» **Work request**: Only some lines are wanted. Transcribe, exactly, the lines below from the line with "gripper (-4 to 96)" up to and including the line with "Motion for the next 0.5".

» **Provided data**:
************
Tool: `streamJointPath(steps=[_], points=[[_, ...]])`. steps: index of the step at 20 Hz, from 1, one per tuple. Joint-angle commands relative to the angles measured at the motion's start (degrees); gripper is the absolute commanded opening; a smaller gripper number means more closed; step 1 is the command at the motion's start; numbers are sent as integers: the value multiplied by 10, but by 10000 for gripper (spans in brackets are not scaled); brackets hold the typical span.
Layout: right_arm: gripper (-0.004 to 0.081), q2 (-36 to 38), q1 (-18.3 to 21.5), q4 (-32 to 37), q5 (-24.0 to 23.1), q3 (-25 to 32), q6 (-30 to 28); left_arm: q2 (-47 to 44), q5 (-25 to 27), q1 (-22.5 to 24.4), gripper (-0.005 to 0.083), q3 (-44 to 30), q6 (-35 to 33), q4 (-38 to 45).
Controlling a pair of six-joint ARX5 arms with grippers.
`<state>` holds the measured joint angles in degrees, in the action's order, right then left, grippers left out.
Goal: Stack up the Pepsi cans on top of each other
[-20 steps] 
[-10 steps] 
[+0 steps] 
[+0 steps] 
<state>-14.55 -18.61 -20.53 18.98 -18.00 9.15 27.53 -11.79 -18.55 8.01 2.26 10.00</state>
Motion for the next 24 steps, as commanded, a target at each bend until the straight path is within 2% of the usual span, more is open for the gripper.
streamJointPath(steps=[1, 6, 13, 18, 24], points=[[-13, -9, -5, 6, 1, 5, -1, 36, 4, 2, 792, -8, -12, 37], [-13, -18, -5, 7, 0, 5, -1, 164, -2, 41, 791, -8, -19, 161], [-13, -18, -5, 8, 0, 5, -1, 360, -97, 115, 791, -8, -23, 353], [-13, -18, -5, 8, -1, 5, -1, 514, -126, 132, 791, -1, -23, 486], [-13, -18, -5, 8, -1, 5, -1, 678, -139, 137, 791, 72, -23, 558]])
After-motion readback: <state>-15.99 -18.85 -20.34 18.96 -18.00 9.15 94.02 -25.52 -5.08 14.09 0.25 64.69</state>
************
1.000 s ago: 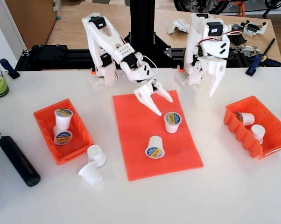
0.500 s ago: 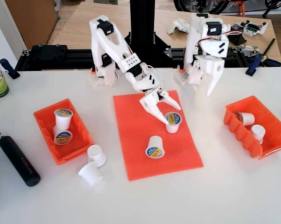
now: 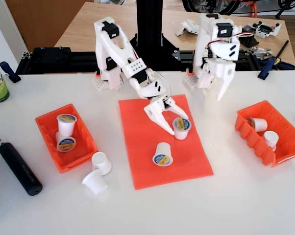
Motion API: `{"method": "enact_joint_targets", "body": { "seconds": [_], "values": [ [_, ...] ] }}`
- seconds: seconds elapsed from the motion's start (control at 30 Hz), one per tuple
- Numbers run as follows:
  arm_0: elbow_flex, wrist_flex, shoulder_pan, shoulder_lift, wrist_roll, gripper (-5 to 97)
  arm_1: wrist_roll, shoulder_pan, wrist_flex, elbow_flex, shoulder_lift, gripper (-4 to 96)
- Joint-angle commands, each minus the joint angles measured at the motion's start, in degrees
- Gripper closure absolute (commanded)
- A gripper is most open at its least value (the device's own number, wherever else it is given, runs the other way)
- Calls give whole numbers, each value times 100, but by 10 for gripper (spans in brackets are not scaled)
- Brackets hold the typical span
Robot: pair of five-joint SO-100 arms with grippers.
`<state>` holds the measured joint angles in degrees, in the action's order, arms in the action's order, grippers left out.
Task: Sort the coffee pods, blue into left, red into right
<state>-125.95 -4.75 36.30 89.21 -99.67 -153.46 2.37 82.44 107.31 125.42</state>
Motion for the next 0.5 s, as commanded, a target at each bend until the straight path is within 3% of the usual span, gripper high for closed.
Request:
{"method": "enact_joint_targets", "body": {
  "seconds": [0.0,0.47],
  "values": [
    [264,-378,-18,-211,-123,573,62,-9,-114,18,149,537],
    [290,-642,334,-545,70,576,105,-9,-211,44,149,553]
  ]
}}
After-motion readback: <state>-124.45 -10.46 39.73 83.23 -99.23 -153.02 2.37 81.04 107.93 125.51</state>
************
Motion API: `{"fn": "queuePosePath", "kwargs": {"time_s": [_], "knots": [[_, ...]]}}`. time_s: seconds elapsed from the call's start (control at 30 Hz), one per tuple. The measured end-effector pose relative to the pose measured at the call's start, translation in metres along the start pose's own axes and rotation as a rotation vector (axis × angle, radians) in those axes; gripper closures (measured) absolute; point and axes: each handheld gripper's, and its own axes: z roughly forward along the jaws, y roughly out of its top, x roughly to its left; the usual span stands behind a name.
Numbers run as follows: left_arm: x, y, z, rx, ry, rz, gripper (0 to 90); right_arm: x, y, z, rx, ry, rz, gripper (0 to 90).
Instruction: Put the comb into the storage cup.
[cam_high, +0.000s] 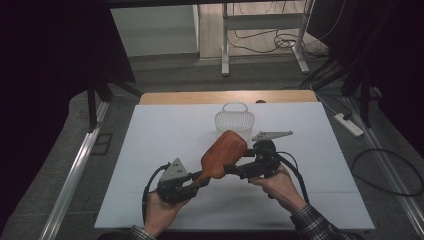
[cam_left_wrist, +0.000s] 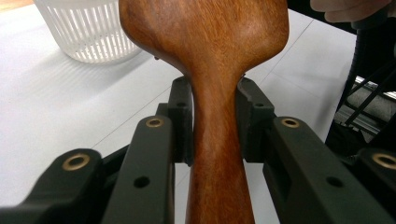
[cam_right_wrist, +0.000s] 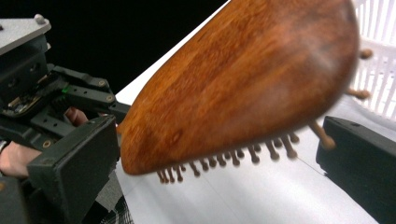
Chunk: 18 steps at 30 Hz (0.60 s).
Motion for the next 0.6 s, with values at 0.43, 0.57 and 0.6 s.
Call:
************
» **Written solution**:
  arm_1: wrist_roll, shoulder_pan, wrist_flex, elbow_flex, shoulder_lift, gripper (-4 to 96)
- Joint-angle commands, each minus the joint angles measured at the motion's start, in degrees
- Gripper closure absolute (commanded)
- A gripper is most open at its least value (the device's own number, wherever else it is given, runs the other way)
- Calls give whole numbers, each value times 100, but by 10 for gripper (spans in brackets are not scaled)
- Brackets hold the typical span
Robot: pair of five-joint SO-100 arms with grippers.
`<state>` holds the measured joint angles in degrees, in the action's order, arms in the action's order, grippers left out.
Task: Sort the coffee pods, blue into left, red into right
<state>-125.95 -4.75 36.30 89.21 -99.67 -153.46 2.37 82.44 107.31 125.42</state>
Motion for the next 0.5 s, as commanded, a target at each bend until the straight path is within 3% of the usual span, gripper high for closed.

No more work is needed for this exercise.